## What the task requires
Retype each of the entries below exactly as written.

## Extracted information
*** Begin section ***

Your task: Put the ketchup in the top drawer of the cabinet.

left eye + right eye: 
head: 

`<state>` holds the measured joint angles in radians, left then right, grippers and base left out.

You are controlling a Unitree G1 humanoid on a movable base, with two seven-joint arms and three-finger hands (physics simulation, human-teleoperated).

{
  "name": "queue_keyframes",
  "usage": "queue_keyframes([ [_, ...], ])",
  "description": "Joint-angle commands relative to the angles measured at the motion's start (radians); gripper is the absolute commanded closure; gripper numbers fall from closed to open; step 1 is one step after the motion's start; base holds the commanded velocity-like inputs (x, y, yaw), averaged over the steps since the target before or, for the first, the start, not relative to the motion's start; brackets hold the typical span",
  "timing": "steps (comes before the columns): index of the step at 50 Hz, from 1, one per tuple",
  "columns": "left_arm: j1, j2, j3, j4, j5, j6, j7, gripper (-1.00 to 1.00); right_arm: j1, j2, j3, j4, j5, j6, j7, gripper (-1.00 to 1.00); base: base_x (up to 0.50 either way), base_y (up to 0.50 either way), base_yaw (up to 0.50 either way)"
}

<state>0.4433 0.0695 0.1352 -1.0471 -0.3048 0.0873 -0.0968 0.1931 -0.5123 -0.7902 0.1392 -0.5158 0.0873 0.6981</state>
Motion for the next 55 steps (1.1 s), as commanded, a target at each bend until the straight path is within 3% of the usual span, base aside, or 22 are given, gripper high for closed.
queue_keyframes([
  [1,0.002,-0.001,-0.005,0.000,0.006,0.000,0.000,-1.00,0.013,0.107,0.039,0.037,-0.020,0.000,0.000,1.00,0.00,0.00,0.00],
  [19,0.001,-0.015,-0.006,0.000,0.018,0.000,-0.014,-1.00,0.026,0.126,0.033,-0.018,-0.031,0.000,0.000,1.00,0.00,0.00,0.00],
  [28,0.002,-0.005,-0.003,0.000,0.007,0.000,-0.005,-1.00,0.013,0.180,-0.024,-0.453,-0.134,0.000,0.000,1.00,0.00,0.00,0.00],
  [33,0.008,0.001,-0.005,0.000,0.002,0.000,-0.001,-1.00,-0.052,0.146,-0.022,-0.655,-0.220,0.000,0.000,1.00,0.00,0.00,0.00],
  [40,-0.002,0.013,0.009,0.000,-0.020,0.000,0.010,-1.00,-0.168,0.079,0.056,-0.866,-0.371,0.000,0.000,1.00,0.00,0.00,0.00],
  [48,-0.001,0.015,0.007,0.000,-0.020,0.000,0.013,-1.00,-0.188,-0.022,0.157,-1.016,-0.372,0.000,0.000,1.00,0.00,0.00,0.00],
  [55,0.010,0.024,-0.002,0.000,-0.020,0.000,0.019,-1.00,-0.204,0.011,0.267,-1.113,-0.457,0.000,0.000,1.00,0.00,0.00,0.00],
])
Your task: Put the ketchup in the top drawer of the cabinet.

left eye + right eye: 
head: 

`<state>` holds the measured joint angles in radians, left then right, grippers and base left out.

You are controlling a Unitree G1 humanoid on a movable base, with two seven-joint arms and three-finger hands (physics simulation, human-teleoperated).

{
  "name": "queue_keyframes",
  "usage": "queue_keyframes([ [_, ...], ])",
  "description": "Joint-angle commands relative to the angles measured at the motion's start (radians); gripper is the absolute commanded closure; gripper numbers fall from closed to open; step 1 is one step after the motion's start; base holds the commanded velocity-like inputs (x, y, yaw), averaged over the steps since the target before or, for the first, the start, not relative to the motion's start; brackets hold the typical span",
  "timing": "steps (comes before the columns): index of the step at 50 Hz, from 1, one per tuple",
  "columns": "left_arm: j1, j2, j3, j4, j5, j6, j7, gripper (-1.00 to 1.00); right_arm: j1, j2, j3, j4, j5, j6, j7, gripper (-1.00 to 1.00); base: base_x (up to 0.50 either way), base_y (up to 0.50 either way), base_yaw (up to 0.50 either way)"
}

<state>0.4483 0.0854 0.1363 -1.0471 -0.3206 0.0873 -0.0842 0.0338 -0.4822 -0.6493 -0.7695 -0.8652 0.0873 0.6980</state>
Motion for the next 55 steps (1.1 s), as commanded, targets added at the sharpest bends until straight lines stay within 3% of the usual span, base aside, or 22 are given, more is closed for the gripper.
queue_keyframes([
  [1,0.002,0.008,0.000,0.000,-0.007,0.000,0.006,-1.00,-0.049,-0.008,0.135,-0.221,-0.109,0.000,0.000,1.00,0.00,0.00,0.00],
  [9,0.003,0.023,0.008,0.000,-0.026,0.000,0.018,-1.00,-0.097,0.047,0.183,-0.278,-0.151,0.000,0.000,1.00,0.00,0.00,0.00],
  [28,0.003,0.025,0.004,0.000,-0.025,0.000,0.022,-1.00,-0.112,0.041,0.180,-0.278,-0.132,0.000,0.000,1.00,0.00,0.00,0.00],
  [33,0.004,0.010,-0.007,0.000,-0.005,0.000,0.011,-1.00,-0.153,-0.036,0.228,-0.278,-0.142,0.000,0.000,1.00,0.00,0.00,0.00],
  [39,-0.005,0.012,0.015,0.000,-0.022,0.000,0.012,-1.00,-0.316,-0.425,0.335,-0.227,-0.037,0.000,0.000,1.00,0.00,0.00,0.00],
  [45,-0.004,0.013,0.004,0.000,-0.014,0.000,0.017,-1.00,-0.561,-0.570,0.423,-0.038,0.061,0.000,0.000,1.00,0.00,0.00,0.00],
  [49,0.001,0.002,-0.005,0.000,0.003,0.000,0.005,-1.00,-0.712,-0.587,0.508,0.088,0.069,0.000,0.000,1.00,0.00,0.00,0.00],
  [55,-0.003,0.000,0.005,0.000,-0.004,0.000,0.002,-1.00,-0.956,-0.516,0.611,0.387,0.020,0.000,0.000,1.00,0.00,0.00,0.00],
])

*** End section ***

## Answer space
Your task: Put the ketchup in the top drawer of the cabinet.

left eye + right eye: 
head: 

`<state>` holds the measured joint angles in radians, left then right, grippers and base left out.

You are controlling a Unitree G1 humanoid on a movable base, with two seven-joint arms and three-finger hands (physics simulation, human-teleoperated).

{
  "name": "queue_keyframes",
  "usage": "queue_keyframes([ [_, ...], ])",
  "description": "Joint-angle commands relative to the angles measured at the motion's start (radians); gripper is the absolute commanded closure; gripper numbers fall from closed to open; step 1 is one step after the motion's start; base holds the commanded velocity-like inputs (x, y, yaw), averaged over the steps since the target before or, for the first, the start, not relative to the motion's start; brackets hold the typical span",
  "timing": "steps (comes before the columns): index of the step at 50 Hz, from 1, one per tuple",
  "columns": "left_arm: j1, j2, j3, j4, j5, j6, j7, gripper (-1.00 to 1.00); right_arm: j1, j2, j3, j4, j5, j6, j7, gripper (-1.00 to 1.00); base: base_x (up to 0.50 either way), base_y (up to 0.50 either way), base_yaw (up to 0.50 either way)"
}

<state>0.4433 0.0695 0.1352 -1.0471 -0.3048 0.0873 -0.0968 0.1931 -0.5123 -0.7902 0.1392 -0.5158 0.0873 0.6981</state>
Motion for the next 55 steps (1.1 s), as commanded, a target at each bend until the straight path is within 3% of the usual span, base aside, or 22 are given, gripper high for closed.
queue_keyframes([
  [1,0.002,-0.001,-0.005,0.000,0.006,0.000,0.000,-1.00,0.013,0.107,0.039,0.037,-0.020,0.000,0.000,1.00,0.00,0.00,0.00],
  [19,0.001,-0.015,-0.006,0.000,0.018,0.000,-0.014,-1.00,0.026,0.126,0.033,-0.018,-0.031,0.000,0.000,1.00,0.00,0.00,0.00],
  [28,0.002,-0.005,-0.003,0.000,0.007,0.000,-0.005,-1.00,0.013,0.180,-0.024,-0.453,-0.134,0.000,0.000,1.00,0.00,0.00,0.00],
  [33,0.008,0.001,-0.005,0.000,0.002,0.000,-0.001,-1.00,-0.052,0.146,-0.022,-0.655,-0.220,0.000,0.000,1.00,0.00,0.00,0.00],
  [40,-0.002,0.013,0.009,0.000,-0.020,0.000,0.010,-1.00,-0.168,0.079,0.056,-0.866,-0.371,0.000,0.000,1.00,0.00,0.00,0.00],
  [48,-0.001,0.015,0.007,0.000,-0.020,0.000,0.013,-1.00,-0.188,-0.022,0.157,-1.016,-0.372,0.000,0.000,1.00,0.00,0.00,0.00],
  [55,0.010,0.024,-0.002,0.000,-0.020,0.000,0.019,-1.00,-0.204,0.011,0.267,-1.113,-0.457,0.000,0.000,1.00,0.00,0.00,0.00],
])
Your task: Put the ketchup in the top drawer of the cabinet.

left eye + right eye: 
head: 

`<state>` holds the measured joint angles in radians, left then right, grippers and base left out.

You are controlling a Unitree G1 humanoid on a movable base, with two seven-joint arms and three-finger hands (physics simulation, human-teleoperated).

{
  "name": "queue_keyframes",
  "usage": "queue_keyframes([ [_, ...], ])",
  "description": "Joint-angle commands relative to the angles measured at the motion's start (radians); gripper is the absolute commanded closure; gripper numbers fall from closed to open; step 1 is one step after the motion's start; base holds the commanded velocity-like inputs (x, y, yaw), averaged over the steps since the target before or, for the first, the start, not relative to the motion's start; brackets hold the typical span",
  "timing": "steps (comes before the columns): index of the step at 50 Hz, from 1, one per tuple",
  "columns": "left_arm: j1, j2, j3, j4, j5, j6, j7, gripper (-1.00 to 1.00); right_arm: j1, j2, j3, j4, j5, j6, j7, gripper (-1.00 to 1.00); base: base_x (up to 0.50 either way), base_y (up to 0.50 either way), base_yaw (up to 0.50 either way)"
}

<state>0.4483 0.0854 0.1363 -1.0471 -0.3206 0.0873 -0.0842 0.0338 -0.4822 -0.6493 -0.7695 -0.8652 0.0873 0.6980</state>
Motion for the next 55 steps (1.1 s), as commanded, targets added at the sharpest bends until straight lines stay within 3% of the usual span, base aside, or 22 are given, more is closed for the gripper.
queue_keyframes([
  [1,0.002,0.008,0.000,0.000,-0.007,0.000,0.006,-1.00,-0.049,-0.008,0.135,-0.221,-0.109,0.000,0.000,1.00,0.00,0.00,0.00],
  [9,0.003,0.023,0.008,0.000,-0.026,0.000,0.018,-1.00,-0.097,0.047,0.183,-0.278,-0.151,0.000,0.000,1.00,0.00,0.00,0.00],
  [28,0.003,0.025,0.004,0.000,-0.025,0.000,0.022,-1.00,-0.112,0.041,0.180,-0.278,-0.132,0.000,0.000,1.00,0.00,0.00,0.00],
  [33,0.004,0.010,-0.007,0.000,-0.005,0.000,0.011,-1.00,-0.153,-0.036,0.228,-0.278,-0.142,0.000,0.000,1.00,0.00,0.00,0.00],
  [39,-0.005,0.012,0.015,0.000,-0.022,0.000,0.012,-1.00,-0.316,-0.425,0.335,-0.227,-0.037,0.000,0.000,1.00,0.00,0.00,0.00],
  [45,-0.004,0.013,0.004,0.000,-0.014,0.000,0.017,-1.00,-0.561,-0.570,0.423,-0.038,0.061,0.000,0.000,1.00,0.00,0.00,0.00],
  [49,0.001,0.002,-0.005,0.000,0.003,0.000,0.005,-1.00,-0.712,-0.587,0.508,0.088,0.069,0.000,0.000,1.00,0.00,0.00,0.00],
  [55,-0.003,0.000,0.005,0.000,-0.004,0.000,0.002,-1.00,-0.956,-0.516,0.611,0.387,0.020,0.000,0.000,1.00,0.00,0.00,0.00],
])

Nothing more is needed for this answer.